What to produce>
Before you finish, make sure each line of the records has been retyped exactly.

------------------------------------------------------------

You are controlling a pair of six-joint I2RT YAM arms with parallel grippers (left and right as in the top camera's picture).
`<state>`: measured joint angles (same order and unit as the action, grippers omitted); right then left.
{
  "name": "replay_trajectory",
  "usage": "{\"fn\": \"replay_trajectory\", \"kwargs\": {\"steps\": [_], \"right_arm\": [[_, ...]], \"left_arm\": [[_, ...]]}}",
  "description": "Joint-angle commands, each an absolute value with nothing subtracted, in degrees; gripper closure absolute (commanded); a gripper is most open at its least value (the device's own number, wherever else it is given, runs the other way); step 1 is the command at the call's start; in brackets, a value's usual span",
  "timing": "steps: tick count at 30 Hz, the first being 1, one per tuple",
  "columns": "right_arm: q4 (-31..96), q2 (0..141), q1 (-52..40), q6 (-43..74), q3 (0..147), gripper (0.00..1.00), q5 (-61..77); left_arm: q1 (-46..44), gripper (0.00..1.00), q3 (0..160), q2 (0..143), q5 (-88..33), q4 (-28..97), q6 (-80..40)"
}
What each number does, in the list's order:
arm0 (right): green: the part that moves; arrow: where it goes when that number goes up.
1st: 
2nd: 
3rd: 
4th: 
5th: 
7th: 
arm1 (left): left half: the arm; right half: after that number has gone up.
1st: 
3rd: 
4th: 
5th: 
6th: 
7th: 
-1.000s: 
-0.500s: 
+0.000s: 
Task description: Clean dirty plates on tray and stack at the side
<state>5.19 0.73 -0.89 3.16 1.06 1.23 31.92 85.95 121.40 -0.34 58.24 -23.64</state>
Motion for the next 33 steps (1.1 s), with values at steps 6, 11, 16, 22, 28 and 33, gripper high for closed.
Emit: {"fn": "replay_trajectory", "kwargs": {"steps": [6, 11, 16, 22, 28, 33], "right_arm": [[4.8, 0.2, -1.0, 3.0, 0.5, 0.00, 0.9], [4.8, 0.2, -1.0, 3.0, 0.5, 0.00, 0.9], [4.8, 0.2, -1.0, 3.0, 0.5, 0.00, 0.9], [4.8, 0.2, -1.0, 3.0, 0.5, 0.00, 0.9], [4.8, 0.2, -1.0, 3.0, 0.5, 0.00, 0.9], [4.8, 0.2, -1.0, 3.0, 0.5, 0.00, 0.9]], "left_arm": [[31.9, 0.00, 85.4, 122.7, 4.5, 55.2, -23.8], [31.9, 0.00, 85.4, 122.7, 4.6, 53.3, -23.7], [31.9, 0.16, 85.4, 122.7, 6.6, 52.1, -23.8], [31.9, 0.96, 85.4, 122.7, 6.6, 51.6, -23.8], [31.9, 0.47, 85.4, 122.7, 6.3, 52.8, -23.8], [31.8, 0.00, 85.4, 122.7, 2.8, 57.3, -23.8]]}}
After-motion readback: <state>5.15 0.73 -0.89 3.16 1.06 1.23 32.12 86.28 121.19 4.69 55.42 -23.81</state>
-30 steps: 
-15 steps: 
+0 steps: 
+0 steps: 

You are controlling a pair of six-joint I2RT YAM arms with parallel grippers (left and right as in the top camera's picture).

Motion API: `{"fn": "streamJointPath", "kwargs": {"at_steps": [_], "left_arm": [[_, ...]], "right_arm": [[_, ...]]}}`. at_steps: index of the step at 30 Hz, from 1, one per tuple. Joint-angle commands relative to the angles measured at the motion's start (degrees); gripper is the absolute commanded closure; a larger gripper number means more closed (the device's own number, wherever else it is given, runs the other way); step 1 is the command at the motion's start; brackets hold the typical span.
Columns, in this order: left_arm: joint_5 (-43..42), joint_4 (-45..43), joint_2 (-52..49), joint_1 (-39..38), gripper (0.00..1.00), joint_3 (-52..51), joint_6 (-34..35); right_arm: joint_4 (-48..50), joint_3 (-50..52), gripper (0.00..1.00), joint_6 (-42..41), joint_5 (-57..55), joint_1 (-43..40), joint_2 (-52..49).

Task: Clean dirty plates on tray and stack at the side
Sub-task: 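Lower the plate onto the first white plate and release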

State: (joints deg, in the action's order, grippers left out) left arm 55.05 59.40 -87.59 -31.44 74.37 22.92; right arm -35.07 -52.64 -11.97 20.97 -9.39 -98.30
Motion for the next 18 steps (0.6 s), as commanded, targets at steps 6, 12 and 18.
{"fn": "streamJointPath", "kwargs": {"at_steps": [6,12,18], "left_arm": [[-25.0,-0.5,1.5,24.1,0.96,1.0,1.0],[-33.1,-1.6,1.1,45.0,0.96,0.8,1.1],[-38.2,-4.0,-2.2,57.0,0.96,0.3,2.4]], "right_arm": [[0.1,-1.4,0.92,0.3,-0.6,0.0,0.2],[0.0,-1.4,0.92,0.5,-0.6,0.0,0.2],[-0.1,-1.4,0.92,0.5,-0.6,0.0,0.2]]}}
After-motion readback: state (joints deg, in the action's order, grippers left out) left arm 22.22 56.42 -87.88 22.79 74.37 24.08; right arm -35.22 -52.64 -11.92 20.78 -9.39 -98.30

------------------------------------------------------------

Result of this exercise>
You are controlling a pair of six-joint I2RT YAM arms with parallel grippers (left and right as in the top camera's picture).
`<state>`: measured joint angles (same order and unit as the action, grippers omitted); right then left.
{
  "name": "replay_trajectory",
  "usage": "{\"fn\": \"replay_trajectory\", \"kwargs\": {\"steps\": [_], \"right_arm\": [[_, ...]], \"left_arm\": [[_, ...]]}}",
  "description": "Joint-angle commands, each an absolute value with nothing subtracted, in degrees; gripper closure absolute (commanded); a gripper is most open at its least value (the device's own number, wherever else it is given, runs the other way); step 1 is the command at the call's start; in brackets, a value's usual span",
  "timing": "steps: tick count at 30 Hz, the first being 1, one per tuple",
  "columns": "right_arm: q4 (-31..96), q2 (0..141), q1 (-52..40), q6 (-43..74), q3 (0..147), gripper (0.00..1.00), q5 (-61..77); left_arm: q1 (-46..44), gripper (0.00..1.00), q3 (0..160), q2 (0..143), q5 (-88..33), q4 (-28..97), q6 (-80..40)"
}
What each number does, in the list's order:
arm0 (right): green: the part that moves; arrow: where it goes when that number goes up.
1st: 
2nd: 
3rd: 
4th: 
5th: 
7th: 
arm1 (left): left half: the arm; right half: after that number has gone up.
1st: 
3rd: 
4th: 
5th: 
6th: 
7th: 
-1.000s: 
-0.500s: 
+0.000s: 
Task description: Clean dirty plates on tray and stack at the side
<state>5.19 0.73 -0.89 3.16 1.06 1.23 31.92 85.95 121.40 -0.34 58.24 -23.64</state>
Motion for the next 33 steps (1.1 s), with values at steps 6, 11, 16, 22, 28 and 33, gripper high for closed.
Emit: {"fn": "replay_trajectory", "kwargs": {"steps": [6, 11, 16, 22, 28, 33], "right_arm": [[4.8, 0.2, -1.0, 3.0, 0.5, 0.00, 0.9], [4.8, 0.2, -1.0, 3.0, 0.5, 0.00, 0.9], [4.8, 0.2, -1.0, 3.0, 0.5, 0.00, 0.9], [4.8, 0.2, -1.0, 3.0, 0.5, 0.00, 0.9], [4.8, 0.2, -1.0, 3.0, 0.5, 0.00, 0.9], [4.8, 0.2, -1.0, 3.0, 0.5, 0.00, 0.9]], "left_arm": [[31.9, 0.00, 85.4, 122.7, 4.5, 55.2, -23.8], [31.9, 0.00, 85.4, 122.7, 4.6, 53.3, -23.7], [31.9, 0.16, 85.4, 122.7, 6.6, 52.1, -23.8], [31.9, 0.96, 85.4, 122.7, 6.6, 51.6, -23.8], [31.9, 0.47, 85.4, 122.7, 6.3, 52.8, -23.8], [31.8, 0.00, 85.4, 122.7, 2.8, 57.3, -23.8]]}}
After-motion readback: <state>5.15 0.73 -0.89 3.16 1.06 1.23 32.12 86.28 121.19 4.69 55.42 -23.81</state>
-30 steps: 
-15 steps: 
+0 steps: 
+0 steps: 

You are controlling a pair of six-joint I2RT YAM arms with parallel grippers (left and right as in the top camera's picture).

Motion API: `{"fn": "streamJointPath", "kwargs": {"at_steps": [_], "left_arm": [[_, ...]], "right_arm": [[_, ...]]}}`. at_steps: index of the step at 30 Hz, from 1, one per tuple. Joint-angle commands relative to the angles measured at the motion's start (degrees); gripper is the absolute commanded closure; a larger gripper number means more closed (the device's own number, wherever else it is given, runs the other way); step 1 is the command at the motion's start; brackets hold the typical span.
Columns, in this order: left_arm: joint_5 (-43..42), joint_4 (-45..43), joint_2 (-52..49), joint_1 (-39..38), gripper (0.00..1.00), joint_3 (-52..51), joint_6 (-34..35); right_arm: joint_4 (-48..50), joint_3 (-50..52), gripper (0.00..1.00), joint_6 (-42..41), joint_5 (-57..55), joint_1 (-43..40), joint_2 (-52..49).

Task: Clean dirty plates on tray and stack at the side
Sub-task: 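Lower the plate onto the first white plate and release
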
State: (joints deg, in the action's order, grippers left out) left arm 55.05 59.40 -87.59 -31.44 74.37 22.92; right arm -35.07 -52.64 -11.97 20.97 -9.39 -98.30
Motion for the next 18 steps (0.6 s), as commanded, targets at steps 6, 12 and 18.
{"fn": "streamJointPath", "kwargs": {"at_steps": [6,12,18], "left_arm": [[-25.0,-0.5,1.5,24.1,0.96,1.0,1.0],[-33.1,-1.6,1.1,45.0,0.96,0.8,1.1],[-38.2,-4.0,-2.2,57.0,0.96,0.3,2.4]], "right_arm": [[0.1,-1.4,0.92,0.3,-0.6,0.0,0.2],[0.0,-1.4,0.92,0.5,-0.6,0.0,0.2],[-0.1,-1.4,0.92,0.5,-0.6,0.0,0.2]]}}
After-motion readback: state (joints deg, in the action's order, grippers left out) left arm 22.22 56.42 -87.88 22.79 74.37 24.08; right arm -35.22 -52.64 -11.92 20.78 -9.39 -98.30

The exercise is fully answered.